┌──

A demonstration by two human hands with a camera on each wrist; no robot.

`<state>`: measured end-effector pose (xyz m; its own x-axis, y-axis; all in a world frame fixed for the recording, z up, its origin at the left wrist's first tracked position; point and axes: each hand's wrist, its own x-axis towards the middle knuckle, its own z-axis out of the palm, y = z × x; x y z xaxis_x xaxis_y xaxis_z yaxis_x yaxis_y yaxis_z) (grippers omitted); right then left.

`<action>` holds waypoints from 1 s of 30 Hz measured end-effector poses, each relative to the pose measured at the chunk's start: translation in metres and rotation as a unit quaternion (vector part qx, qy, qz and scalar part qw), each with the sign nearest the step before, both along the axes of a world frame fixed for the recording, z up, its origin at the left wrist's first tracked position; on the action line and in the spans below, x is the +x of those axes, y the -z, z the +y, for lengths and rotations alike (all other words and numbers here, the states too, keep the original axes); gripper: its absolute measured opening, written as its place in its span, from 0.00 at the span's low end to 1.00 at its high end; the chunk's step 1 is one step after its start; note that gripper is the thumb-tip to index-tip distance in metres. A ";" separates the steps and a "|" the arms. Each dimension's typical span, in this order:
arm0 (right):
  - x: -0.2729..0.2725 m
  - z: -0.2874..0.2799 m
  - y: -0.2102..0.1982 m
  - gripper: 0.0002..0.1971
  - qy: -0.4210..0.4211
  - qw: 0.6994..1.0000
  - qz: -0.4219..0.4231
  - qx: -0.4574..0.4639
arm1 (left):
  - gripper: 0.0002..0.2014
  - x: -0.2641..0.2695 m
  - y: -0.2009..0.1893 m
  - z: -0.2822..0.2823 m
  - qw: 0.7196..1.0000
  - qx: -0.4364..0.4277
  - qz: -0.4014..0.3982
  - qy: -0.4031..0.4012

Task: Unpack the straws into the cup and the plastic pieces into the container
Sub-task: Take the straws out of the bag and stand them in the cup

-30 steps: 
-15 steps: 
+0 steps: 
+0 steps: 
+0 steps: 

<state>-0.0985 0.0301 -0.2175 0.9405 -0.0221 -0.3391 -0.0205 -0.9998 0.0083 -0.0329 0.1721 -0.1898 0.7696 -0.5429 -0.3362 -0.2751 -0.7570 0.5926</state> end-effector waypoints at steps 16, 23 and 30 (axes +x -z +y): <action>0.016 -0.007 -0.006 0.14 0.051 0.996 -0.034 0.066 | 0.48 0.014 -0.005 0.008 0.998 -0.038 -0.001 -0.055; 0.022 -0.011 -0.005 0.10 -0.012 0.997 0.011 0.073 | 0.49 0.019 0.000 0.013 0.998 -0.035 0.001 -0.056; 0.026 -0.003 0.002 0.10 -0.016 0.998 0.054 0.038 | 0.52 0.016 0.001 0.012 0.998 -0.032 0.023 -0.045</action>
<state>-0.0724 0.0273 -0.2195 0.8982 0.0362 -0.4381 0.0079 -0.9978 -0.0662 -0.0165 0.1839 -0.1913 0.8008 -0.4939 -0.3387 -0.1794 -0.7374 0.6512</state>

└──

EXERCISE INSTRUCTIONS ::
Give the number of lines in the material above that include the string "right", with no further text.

ANSWER TO THE PROBLEM ::
2